Here are some entries. Repeat all of them exactly.
(Extracted data Opens)
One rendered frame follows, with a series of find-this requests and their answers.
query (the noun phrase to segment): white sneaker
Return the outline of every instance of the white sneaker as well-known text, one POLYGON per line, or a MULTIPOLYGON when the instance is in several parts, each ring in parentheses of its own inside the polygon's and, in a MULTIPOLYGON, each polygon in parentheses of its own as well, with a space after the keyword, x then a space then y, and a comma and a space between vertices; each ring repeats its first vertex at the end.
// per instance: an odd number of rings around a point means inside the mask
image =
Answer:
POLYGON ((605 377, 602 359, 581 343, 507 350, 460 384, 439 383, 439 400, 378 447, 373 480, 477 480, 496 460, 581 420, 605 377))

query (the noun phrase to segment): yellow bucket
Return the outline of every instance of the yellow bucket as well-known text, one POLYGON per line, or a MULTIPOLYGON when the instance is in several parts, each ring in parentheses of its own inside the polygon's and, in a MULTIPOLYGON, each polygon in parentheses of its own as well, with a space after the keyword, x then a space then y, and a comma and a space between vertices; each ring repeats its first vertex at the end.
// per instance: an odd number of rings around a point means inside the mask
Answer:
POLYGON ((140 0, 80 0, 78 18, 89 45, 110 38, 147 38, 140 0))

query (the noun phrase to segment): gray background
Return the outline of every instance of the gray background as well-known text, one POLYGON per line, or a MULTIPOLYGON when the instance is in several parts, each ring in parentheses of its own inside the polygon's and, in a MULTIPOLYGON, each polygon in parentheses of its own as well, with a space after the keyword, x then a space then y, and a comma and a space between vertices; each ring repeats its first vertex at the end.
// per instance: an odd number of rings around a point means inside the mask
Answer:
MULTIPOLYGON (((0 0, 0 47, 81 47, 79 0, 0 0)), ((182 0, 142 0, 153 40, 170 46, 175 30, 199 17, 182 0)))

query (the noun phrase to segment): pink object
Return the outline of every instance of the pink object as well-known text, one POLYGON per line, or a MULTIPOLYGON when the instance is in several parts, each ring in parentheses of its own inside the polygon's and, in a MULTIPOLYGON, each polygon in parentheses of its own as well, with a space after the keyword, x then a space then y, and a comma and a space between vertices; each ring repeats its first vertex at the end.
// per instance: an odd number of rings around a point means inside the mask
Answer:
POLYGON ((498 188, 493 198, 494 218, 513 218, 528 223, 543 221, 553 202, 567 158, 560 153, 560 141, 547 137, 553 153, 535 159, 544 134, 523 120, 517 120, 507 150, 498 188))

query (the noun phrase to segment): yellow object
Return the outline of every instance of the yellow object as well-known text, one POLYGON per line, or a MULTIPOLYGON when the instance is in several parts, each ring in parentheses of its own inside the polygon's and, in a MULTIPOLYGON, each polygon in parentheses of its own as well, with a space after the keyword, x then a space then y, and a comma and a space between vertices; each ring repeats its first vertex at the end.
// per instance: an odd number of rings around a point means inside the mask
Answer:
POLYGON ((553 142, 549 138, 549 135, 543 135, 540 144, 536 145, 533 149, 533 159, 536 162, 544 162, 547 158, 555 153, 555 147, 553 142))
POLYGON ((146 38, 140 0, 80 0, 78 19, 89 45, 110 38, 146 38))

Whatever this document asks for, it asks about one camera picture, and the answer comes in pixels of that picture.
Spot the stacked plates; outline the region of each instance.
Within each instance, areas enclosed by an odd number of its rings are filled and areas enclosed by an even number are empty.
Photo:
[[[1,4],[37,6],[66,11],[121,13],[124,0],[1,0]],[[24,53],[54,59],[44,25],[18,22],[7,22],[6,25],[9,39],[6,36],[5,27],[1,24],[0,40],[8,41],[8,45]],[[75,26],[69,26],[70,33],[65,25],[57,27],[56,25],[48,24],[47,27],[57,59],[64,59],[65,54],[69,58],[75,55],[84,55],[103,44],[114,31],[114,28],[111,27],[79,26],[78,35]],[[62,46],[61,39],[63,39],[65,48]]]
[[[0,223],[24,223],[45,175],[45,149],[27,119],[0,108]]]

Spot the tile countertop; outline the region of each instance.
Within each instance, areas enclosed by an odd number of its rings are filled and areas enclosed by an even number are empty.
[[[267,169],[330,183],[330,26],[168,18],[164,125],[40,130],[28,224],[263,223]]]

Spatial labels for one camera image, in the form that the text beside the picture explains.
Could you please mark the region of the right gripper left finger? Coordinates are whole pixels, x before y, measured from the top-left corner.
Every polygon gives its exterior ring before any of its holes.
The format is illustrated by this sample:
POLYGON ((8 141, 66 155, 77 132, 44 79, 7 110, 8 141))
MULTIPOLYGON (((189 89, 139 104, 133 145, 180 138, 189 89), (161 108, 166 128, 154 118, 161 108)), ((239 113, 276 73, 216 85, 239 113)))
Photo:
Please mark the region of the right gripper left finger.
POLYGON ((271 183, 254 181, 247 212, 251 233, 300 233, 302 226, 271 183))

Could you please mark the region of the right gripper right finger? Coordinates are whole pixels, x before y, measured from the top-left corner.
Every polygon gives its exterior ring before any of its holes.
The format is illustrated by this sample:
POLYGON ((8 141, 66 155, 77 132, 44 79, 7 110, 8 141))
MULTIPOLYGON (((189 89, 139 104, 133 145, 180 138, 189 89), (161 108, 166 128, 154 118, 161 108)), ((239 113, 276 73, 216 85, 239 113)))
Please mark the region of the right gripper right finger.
(Extracted data Closes)
> [Exercise answer]:
One rendered frame follows, with a series of find-this requests and their answers.
query (the noun phrase to segment): white sneaker
Return the outline of every instance of the white sneaker as well-known text, one POLYGON per line, or a MULTIPOLYGON when the instance is in several parts, each ring in parentheses of its own inside the polygon's and, in a MULTIPOLYGON, each polygon in parentheses of its own as well, with a space after the keyword, x then a space then y, and a comma and a space between vertices; each ring repeats its first vertex at the end.
// per instance: an odd number of rings around a point means inside the mask
image =
Answer:
POLYGON ((605 377, 602 359, 581 343, 507 350, 460 384, 439 383, 439 400, 378 447, 373 480, 477 480, 496 460, 581 420, 605 377))

query (the noun phrase to segment): yellow bucket
Return the outline of every instance of the yellow bucket as well-known text, one POLYGON per line, or a MULTIPOLYGON when the instance is in several parts, each ring in parentheses of its own inside the polygon's and, in a MULTIPOLYGON, each polygon in parentheses of its own as well, with a space after the keyword, x then a space then y, and a comma and a space between vertices; each ring repeats its first vertex at the end.
// per instance: an odd number of rings around a point means inside the mask
Answer:
POLYGON ((140 0, 80 0, 78 18, 89 45, 110 38, 147 38, 140 0))

query (the noun phrase to segment): gray background
Return the outline of every instance of the gray background as well-known text, one POLYGON per line, or a MULTIPOLYGON when the instance is in several parts, each ring in parentheses of its own inside the polygon's and, in a MULTIPOLYGON, each polygon in parentheses of its own as well, with a space after the keyword, x then a space then y, and a comma and a space between vertices; each ring repeats its first vertex at the end.
// per instance: an odd number of rings around a point means inside the mask
Answer:
MULTIPOLYGON (((0 0, 0 47, 81 47, 79 0, 0 0)), ((182 0, 142 0, 153 40, 170 46, 175 30, 199 17, 182 0)))

query (the noun phrase to segment): pink object
Return the outline of every instance of the pink object as well-known text, one POLYGON per line, or a MULTIPOLYGON when the instance is in several parts, each ring in parentheses of its own inside the polygon's and, in a MULTIPOLYGON, each polygon in parentheses of its own as well, with a space after the keyword, x then a space then y, and a comma and a space between vertices; each ring repeats its first vertex at the end.
// per instance: an odd number of rings around a point means inside the mask
Answer:
POLYGON ((498 188, 493 198, 494 218, 513 218, 528 223, 543 221, 553 202, 567 158, 560 153, 560 141, 547 137, 553 153, 535 159, 544 134, 523 120, 517 120, 507 150, 498 188))

query (the noun phrase to segment): yellow object
Return the outline of every instance of the yellow object as well-known text, one POLYGON per line, or a MULTIPOLYGON when the instance is in several parts, each ring in parentheses of its own inside the polygon's and, in a MULTIPOLYGON, each polygon in parentheses of its own as well, with a space after the keyword, x then a space then y, and a comma and a space between vertices; each ring repeats its first vertex at the end.
// per instance: an odd number of rings around a point means inside the mask
Answer:
POLYGON ((553 142, 549 138, 549 135, 543 135, 540 144, 536 145, 533 149, 533 159, 536 162, 544 162, 547 158, 555 153, 555 147, 553 142))
POLYGON ((146 38, 140 0, 80 0, 78 19, 89 45, 110 38, 146 38))

Whatever this document asks for, it asks about one camera picture, and the answer comes in pixels of that picture.
Spot the stacked plates; outline the region of each instance.
Within each instance, areas enclosed by an odd number of its rings are filled and areas enclosed by an even number are empty.
Photo:
[[[1,4],[37,6],[66,11],[121,13],[124,0],[1,0]],[[24,53],[54,59],[44,25],[18,22],[7,22],[6,25],[9,39],[6,36],[5,27],[1,24],[0,40],[8,41],[8,45]],[[75,26],[69,26],[70,33],[65,25],[57,27],[56,25],[48,24],[47,27],[57,59],[64,59],[65,54],[69,58],[75,55],[84,55],[103,44],[114,31],[114,28],[111,27],[79,26],[78,35]],[[62,46],[61,39],[63,39],[65,48]]]
[[[0,223],[24,223],[45,175],[45,149],[27,119],[0,108]]]

Spot the tile countertop; outline the region of each instance.
Within each instance, areas enclosed by an odd number of its rings are filled and areas enclosed by an even number are empty.
[[[267,169],[330,183],[330,26],[168,18],[164,125],[40,130],[28,224],[263,223]]]

Spatial labels for one camera image, in the form that the text beside the picture explains.
Could you please mark the region of the right gripper left finger? Coordinates are whole pixels, x before y, measured from the top-left corner.
Every polygon gives its exterior ring before any of its holes.
The format is illustrated by this sample:
POLYGON ((8 141, 66 155, 77 132, 44 79, 7 110, 8 141))
MULTIPOLYGON (((189 89, 139 104, 133 145, 180 138, 189 89), (161 108, 166 128, 154 118, 161 108)), ((239 113, 276 73, 216 85, 239 113)))
Photo:
Please mark the region of the right gripper left finger.
POLYGON ((271 183, 254 181, 247 212, 251 233, 300 233, 302 226, 271 183))

Could you please mark the region of the right gripper right finger? Coordinates are whole pixels, x before y, measured from the top-left corner.
Every polygon gives its exterior ring before any of its holes.
The format is illustrated by this sample:
POLYGON ((8 141, 66 155, 77 132, 44 79, 7 110, 8 141))
MULTIPOLYGON (((189 89, 139 104, 133 145, 180 138, 189 89), (161 108, 166 128, 154 118, 161 108)), ((239 113, 276 73, 216 85, 239 113)))
Please mark the region of the right gripper right finger.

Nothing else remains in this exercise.